Abstract
Wing alone models are usually tested in wind tunnels for aerospace applications like aircraft and hybrid buoyant aircraft. Raw data obtained from such testing is subject to different corrections such as wall interference, blockage, offset in angle of attack, dynamic pressure and free stream velocity etc. Since the flow is constrained by wind tunnel walls, therefore special emphasis is required to deliberate the limitation of correction methods for blockage correction. In the present research work, different aspects of existing correction methods are explored with the help of an example of a straight semi-span wing.
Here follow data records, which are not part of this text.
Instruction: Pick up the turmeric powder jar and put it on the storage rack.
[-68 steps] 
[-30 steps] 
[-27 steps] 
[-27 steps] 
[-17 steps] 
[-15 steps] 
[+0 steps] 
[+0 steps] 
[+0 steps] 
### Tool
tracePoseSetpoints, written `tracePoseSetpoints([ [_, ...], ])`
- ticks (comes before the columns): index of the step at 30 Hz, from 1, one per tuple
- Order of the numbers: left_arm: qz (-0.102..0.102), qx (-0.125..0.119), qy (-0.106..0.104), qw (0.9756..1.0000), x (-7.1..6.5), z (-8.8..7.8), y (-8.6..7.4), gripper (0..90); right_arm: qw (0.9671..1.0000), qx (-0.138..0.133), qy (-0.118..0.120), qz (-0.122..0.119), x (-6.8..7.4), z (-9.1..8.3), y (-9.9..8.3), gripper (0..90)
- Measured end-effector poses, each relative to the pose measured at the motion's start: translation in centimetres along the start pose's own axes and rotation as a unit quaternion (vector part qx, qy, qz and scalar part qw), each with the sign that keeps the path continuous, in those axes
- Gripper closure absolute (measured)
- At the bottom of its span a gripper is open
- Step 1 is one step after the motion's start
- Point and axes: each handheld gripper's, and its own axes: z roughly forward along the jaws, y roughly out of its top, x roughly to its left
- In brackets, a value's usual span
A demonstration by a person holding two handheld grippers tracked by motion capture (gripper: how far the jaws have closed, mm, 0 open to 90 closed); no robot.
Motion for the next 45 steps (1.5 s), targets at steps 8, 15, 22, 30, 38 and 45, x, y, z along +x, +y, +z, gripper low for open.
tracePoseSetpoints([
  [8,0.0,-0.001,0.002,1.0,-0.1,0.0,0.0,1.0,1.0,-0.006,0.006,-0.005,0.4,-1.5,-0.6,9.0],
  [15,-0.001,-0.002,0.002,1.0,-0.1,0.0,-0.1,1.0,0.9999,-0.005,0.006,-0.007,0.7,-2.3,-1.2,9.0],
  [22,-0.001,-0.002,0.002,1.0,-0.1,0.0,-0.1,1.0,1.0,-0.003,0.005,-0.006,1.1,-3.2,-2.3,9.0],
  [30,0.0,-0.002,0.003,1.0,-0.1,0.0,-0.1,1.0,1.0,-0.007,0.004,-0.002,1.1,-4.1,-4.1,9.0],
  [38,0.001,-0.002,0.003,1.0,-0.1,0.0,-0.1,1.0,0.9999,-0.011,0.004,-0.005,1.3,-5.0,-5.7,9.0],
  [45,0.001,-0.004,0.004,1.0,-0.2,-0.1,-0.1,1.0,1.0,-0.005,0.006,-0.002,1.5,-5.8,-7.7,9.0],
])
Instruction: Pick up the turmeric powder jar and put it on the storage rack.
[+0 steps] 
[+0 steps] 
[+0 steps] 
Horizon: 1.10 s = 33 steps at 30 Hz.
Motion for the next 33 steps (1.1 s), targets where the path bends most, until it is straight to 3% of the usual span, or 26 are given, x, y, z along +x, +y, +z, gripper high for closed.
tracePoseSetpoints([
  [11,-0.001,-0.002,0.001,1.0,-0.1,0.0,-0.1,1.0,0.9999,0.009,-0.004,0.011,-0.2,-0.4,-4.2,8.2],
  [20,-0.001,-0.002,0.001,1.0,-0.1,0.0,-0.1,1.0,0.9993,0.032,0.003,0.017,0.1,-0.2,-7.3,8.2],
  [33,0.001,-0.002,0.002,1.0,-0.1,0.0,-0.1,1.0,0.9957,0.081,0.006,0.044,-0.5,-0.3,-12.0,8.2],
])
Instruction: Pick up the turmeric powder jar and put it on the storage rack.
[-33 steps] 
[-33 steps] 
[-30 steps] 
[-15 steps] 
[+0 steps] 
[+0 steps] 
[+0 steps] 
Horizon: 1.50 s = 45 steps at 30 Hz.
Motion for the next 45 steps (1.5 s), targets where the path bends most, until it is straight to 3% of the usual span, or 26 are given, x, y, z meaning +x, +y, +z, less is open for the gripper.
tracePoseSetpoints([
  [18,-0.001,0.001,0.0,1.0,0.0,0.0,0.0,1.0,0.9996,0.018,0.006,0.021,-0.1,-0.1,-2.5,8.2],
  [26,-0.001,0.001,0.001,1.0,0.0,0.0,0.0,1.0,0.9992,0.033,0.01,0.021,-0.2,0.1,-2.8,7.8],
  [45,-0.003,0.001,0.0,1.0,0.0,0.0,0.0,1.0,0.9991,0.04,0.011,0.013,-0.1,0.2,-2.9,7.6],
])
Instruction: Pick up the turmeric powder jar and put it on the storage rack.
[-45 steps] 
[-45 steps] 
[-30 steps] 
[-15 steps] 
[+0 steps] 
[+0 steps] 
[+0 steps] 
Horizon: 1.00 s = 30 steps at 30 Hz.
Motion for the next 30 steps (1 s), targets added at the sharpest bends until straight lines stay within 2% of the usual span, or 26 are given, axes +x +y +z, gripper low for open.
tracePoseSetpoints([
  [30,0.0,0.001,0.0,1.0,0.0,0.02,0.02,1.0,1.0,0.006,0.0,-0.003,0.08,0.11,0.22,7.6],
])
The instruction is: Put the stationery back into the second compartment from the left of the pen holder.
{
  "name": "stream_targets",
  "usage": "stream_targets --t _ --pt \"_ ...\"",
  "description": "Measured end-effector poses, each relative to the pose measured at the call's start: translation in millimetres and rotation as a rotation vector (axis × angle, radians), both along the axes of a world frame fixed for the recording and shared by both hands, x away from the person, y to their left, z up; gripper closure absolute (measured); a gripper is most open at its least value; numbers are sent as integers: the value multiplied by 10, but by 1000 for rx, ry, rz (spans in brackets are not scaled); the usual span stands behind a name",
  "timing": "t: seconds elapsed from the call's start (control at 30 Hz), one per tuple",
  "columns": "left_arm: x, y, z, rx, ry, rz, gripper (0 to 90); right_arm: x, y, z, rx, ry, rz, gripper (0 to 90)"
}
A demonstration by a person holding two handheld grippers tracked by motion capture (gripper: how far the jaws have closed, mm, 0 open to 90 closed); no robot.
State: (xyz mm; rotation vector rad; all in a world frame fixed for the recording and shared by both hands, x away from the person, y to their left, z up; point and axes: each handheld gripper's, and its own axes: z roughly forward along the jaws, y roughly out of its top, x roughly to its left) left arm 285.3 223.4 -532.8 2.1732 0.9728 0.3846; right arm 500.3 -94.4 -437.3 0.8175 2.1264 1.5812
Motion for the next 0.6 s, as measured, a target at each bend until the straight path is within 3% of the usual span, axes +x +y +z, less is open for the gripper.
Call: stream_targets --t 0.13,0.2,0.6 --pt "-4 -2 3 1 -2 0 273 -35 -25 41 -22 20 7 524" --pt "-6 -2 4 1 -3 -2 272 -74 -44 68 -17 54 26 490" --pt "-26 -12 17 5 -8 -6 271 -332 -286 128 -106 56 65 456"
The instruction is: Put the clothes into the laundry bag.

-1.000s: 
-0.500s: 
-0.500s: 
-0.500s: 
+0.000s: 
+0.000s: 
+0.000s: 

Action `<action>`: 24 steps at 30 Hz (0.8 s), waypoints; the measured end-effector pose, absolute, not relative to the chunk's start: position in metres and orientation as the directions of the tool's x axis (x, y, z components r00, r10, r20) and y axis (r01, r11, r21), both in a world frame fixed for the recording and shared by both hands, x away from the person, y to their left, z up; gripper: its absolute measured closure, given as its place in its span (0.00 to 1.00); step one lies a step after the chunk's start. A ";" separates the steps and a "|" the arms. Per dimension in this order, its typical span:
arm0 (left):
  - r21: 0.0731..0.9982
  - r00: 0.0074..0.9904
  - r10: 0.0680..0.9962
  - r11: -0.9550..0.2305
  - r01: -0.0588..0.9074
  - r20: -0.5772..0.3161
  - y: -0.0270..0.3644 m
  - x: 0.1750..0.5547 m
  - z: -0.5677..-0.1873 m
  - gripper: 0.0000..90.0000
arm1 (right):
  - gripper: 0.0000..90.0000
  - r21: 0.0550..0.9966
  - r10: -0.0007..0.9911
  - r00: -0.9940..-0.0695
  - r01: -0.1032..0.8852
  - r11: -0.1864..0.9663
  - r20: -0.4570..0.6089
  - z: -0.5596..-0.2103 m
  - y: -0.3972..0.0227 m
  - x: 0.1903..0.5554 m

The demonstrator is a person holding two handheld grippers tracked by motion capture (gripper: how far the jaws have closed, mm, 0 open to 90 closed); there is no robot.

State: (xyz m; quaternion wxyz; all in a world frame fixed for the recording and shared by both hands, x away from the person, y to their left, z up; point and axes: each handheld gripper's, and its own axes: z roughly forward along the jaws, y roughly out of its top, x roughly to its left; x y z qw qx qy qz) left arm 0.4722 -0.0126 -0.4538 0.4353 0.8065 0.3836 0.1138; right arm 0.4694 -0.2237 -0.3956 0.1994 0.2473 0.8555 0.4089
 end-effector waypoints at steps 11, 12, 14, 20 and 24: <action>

Based on the results of analytical relationships of standard methods, it was found that although multiple variables are involved in the standard methods for the estimation of blockage, they are based on linearized flow theory such as source sink method and potential flow assumption etc, which have intrinsic limitations. Based on the computed and estimated experimental results, it is recommended to obtain the corrections by adding the difference in results of solid walls and far-field condition in the wind tunnel data. Computational Fluid Dynamics technique is found to be useful to determine the correction factors for a wing installed at zero spacer height/gap, with and without the tunnel wall.
Highlights
One of the major problems associated with the wind tunnel test for a wing is the blockage effects produced by the wind tunnel walls [1]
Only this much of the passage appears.